Show that, when the polynomial \({\rm p} (x)\) is divided by \((x-a)\), where \(a\) is a real number, the remainder is \({\rm p}(a)\).

  1. When the polynomial \({\rm p}(x)\) is divided by \(x-1,\,x-2,\,x-3\) the remainders are 3,1,5 respectively. Given that $${\rm p}(x)=(x-1)(x-2)(x-3){\rm q}(x)+{\rm r} (x),$$ where \({\rm q}(x)\) and \({\rm r}(x)\) are polynomials with \({\rm r}(x)\) having degree less than three, find \({\rm r}(x)\).
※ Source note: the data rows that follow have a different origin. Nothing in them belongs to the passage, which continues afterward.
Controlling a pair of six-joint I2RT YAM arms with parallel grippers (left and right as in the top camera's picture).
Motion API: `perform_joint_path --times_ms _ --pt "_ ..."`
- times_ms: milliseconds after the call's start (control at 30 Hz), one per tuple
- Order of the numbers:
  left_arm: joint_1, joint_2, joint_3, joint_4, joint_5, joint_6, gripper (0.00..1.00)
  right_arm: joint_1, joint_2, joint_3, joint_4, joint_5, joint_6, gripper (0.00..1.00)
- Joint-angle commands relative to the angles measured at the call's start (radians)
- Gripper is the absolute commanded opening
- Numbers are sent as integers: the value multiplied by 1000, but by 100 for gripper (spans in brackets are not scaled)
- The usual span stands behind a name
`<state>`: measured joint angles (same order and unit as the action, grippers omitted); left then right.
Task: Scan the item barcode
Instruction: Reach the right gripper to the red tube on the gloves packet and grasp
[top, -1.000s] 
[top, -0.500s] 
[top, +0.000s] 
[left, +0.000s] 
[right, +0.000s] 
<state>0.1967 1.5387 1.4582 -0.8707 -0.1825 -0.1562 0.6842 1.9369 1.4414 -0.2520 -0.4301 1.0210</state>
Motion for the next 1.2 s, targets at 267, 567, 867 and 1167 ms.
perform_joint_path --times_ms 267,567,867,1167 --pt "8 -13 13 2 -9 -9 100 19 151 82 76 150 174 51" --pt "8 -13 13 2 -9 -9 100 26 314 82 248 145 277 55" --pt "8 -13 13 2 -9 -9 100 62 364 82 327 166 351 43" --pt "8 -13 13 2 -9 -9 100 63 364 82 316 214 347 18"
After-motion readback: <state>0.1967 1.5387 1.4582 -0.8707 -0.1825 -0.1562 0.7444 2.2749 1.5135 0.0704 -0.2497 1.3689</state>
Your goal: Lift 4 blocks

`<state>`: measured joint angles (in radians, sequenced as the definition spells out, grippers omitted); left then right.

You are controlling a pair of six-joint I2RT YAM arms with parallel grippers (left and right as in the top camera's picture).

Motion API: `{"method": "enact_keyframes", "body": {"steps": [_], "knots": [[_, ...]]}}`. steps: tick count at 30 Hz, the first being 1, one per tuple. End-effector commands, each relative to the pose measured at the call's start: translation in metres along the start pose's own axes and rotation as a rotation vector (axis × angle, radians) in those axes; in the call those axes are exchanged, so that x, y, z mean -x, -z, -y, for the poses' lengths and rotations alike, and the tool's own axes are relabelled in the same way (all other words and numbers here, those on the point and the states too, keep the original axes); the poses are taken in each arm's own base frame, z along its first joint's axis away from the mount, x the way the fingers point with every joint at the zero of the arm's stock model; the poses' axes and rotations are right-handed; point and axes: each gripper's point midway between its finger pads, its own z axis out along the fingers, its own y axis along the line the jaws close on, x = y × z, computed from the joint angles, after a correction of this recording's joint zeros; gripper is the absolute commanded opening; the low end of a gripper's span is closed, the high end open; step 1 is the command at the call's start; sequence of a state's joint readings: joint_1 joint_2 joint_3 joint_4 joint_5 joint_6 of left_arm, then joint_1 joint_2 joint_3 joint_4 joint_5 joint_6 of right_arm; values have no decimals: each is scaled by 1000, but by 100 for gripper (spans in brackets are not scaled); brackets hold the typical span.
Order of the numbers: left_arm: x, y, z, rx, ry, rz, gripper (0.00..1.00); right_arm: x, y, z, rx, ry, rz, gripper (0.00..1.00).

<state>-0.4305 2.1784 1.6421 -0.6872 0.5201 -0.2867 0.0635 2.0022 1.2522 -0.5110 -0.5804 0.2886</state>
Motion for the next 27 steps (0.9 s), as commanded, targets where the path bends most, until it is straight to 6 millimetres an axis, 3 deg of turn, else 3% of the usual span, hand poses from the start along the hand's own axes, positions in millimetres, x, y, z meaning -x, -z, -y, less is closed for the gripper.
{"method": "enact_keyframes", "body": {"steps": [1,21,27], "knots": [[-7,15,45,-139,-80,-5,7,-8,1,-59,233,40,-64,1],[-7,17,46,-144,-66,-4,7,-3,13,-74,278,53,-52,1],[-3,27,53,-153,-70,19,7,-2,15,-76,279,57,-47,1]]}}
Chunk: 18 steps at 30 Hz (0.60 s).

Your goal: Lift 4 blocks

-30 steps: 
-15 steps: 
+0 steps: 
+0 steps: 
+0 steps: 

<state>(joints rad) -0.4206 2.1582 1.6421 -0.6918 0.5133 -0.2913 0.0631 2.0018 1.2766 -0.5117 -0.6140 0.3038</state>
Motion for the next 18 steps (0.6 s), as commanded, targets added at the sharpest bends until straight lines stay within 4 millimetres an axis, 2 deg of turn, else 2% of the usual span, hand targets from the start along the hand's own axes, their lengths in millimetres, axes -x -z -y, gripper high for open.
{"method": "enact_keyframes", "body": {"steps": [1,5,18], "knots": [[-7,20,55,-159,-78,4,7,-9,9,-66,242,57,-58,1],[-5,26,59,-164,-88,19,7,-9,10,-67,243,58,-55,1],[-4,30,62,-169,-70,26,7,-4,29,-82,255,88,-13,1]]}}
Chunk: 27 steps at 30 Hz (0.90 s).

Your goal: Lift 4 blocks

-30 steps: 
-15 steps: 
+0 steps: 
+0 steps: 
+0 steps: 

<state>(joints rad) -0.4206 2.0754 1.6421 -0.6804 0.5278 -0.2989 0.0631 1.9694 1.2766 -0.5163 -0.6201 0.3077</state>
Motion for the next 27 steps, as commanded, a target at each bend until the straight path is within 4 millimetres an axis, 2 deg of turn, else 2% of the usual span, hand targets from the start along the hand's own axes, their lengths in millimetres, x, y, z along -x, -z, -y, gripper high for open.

  2. Find a polynomial \({\rm P}(x)\) of degree \(n+1\), where \(n\) is a given positive integer, such that for each integer \(a\) satisfying \(0\le a\le n\), the remainder when \({\rm P}_n(x)\) is divided by \(x-a\) is \(a\).
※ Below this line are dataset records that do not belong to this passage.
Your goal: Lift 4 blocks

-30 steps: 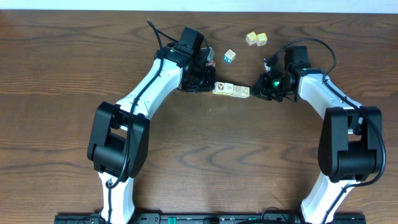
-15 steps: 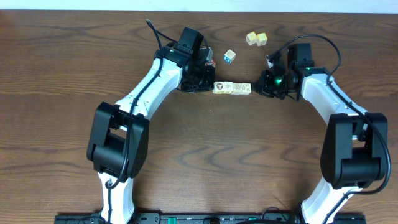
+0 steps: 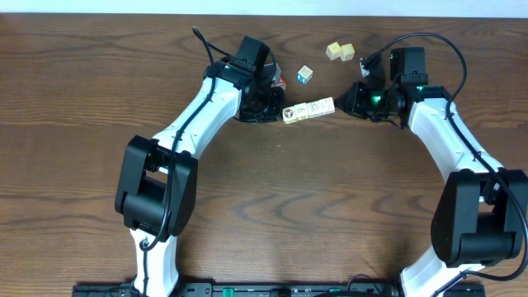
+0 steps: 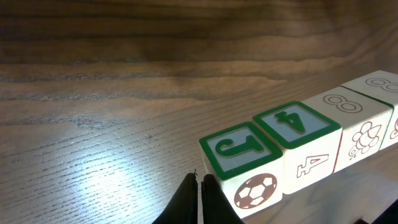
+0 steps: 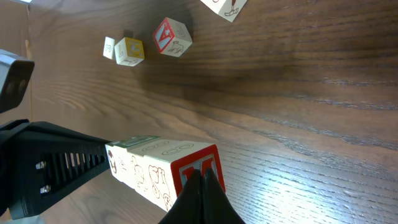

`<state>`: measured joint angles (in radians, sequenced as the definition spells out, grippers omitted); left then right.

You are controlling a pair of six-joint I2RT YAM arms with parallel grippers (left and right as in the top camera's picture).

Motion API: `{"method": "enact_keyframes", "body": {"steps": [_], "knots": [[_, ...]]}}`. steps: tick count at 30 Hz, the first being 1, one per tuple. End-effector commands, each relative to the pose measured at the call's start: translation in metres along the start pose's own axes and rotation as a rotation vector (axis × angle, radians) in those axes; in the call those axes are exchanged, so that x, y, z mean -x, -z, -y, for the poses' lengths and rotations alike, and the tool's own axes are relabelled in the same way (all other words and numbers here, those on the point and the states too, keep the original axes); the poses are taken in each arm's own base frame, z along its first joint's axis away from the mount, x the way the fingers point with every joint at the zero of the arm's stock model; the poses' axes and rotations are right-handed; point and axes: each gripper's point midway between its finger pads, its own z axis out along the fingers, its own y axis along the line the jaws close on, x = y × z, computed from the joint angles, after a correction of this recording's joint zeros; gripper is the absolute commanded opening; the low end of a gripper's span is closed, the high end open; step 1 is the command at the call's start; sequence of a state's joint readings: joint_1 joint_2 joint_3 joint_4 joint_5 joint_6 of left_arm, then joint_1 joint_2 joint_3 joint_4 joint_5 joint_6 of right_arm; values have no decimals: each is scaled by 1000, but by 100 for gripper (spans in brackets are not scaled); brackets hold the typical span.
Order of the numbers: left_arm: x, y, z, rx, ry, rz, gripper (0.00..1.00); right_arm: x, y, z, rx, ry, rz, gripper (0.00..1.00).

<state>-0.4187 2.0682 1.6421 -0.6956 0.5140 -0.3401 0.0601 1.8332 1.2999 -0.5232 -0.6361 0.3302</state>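
A row of four wooden blocks hangs clamped end to end between my two grippers, slanting in the overhead view. My left gripper is shut, and its tips press the end of the green J block, which comes before the green 4 block. Against the red-faced end block press the tips of my right gripper, also shut. In both wrist views the table lies well below the row.
A blue-faced loose block lies just behind the row, and two yellowish blocks lie farther back. The right wrist view shows a red block and a yellow one on the wood below.
The right gripper has moved up and toward the back with its end of the row. The row's slant has reversed in the overhead view. The table looks farther below in both wrist views.
The four blocks lay in a straight row on the table, a shut gripper pressing each end. Then the row stood a little farther back. Then the left end was higher and the row tilted. Now the whole row is held above the table between both grippers.
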Motion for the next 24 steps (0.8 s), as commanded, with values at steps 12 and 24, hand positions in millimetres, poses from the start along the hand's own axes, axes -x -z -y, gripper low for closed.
{"method": "enact_keyframes", "body": {"steps": [12,24], "knots": [[-9,35,71,-216,-108,13,7,-29,-9,-56,187,35,-117,1],[-9,35,71,-218,-106,11,7,-29,-7,-59,197,38,-116,1]]}}
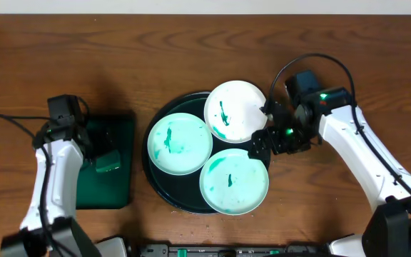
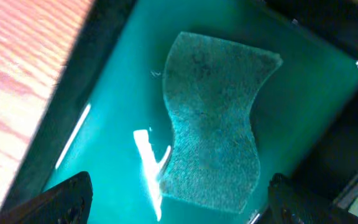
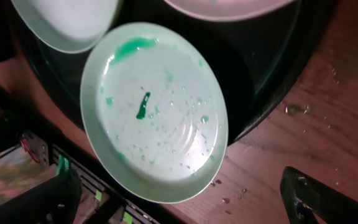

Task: Clean dirty plates on tray and stack at the side
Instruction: 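Reach the left gripper into the green dish toward the sponge, then grasp the grey-green sponge with the left gripper and lift it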

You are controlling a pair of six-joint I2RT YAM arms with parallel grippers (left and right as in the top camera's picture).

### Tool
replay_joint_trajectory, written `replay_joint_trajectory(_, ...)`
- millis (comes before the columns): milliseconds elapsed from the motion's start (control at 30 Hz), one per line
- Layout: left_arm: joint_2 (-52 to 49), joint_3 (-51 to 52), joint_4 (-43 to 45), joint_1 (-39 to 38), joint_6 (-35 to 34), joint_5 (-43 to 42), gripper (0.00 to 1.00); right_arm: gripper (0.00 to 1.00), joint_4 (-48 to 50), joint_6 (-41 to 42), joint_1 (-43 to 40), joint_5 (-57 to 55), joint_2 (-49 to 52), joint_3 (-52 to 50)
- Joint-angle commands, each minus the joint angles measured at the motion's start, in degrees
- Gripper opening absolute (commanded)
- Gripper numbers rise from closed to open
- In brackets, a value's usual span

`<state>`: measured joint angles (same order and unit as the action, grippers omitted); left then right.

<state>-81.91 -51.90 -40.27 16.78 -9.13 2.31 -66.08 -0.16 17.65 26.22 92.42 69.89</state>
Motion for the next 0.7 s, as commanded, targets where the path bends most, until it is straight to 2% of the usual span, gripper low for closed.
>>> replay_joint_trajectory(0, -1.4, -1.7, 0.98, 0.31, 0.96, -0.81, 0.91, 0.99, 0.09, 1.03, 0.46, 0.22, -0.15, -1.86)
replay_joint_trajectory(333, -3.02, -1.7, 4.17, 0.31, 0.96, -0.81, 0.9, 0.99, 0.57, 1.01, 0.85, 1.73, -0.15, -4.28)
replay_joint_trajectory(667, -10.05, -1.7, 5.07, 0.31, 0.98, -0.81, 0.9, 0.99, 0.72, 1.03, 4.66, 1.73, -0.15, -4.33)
Solution: Notice by polynomial division, we can write \(p(x) = (x-a)q(x) + r(x)\) where degree \(r(x) < 1\), ie \(r(x)\) is a constant. Evaluating at \(x = a\), we have \(p(a) = (a-a)q(a) + r(a) = r(a)\). Therefore \(r(a) = p(a)\) and since \(r(x)\) is a constant, it is always \(p(a)\).

  1. \(\,\) \begin{align*} && p(x) &= (x-1)(x-2)(x-3)q(x) + r(x) \\ && p(1) &= r(1) = 3 \\ && p(2) &= r(2) = 1 \\ && p(3) &= r(3) = 5 \end{align*} Therefore \(r(x)\) is a polynomial of degree \(2\) or less through \((1,3),(2,1), (3, 5)\) we can write this as \begin{align*} && r(x) &= 5\frac{(x-1)(x-2)}{(3-1)(3-2)} + 1\frac{(x-1)(x-3)}{(2-1)(2-3)} + 3\frac{(x-2)(x-3)}{(1-2)(1-3)} \\ &&&= \frac52(x^2-3x+2)-(x^2-4x+3) + \frac32(x^2-5x+6) \\ &&&= 3x^2-11x+11 \end{align*}
  2. Let \(P_n(x) = x(x-1)\cdots(x-n) + x\), then \(P_n(a) = a\)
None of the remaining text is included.